PROMPT => Report, in full, each line of the material below in which the string "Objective" occurs.

DATA FOR THIS EXERCISE =>
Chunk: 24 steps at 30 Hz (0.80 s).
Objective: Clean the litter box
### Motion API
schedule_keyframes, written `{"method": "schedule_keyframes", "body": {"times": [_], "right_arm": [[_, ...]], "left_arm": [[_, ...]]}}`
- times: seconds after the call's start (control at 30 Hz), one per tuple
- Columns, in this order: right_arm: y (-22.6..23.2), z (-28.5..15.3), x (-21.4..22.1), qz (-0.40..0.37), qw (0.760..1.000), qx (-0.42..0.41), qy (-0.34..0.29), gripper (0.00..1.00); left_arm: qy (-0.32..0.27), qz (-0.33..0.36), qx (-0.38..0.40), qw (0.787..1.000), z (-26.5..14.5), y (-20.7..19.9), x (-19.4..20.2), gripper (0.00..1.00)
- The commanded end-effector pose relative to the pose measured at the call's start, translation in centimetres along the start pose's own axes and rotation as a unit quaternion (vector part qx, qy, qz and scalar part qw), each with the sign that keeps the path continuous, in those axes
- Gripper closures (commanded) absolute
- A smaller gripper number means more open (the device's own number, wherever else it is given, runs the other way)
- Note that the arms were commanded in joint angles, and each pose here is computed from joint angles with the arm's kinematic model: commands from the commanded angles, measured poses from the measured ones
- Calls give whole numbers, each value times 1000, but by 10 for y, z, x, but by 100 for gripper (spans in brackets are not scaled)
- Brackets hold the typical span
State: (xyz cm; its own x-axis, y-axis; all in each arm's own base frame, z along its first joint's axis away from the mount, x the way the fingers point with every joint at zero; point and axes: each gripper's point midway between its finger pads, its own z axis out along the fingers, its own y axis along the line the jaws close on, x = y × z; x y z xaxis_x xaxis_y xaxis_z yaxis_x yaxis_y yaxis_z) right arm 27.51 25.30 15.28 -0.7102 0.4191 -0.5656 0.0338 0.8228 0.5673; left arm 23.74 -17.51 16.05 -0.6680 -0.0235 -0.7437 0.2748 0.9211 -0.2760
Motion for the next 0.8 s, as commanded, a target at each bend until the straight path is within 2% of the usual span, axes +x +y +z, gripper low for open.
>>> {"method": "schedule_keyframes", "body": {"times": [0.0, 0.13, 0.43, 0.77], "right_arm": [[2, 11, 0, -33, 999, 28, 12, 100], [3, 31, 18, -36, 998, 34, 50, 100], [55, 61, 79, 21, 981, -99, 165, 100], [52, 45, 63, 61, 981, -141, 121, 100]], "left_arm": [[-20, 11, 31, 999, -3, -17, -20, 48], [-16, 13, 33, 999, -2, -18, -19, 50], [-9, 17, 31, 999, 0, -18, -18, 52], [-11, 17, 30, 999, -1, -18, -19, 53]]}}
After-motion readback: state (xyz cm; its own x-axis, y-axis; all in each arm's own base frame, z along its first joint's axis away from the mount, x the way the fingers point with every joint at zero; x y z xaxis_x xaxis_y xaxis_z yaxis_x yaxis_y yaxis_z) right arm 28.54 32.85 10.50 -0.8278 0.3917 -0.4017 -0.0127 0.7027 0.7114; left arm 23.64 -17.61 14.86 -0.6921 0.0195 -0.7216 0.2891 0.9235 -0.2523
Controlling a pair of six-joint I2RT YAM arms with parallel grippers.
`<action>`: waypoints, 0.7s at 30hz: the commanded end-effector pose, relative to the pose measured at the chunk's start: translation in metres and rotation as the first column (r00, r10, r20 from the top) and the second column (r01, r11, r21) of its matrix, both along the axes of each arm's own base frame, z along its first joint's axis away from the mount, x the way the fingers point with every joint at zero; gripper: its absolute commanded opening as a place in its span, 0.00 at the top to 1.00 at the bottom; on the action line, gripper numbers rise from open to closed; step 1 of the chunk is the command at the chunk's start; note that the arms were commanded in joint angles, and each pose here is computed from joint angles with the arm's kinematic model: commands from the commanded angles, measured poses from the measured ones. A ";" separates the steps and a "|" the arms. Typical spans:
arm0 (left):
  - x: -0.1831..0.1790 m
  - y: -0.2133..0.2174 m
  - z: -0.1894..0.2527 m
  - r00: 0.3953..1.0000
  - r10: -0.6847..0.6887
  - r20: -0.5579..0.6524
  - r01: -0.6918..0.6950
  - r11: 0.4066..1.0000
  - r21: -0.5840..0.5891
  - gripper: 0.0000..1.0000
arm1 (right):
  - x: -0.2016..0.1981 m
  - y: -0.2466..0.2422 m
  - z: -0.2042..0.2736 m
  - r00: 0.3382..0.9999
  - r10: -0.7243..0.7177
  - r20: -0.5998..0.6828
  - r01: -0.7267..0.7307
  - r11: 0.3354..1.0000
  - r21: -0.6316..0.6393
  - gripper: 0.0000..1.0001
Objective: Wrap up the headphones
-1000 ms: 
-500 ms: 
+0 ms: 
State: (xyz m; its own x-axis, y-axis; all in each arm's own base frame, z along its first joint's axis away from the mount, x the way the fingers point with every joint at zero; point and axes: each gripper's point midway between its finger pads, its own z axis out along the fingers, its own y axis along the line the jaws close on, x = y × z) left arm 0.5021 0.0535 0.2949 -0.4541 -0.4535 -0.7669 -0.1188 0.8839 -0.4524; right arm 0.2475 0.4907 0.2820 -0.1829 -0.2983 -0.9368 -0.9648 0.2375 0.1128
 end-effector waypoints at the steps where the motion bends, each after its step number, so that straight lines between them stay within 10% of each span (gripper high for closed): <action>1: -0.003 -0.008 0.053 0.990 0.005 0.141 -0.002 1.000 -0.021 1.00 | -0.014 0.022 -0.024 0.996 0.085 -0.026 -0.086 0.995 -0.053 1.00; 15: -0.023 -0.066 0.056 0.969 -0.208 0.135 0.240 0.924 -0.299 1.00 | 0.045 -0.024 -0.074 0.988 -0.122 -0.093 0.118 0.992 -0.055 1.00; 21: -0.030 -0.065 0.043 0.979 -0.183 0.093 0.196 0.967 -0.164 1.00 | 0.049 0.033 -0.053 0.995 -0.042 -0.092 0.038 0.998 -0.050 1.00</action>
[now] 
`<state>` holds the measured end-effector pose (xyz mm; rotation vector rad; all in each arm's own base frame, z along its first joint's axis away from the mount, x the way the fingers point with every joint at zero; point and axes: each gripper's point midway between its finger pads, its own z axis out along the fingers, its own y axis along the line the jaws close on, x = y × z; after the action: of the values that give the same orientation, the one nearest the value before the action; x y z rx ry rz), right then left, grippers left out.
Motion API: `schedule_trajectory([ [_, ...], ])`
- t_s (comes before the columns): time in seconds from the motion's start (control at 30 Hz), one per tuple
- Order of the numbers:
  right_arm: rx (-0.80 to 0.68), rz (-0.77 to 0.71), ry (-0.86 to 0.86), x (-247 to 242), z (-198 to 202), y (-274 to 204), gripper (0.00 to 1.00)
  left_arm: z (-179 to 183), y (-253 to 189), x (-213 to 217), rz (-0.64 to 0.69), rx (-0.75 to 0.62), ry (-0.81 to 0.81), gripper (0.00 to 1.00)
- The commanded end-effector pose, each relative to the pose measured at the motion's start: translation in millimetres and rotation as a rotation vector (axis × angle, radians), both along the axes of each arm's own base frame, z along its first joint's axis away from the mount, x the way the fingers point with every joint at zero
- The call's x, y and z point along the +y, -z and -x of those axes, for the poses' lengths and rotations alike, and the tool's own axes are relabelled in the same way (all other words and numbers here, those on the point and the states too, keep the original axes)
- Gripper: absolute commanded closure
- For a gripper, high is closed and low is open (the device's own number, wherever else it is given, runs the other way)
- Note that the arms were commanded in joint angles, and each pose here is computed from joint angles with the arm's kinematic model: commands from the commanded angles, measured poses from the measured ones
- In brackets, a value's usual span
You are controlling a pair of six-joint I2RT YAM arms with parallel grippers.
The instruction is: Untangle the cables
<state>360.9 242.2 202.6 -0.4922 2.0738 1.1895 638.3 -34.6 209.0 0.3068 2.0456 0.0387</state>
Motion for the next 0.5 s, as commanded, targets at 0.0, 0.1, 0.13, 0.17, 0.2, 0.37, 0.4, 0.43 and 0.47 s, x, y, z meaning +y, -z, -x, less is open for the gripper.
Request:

ANSWER SPACE =>
Objective: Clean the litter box
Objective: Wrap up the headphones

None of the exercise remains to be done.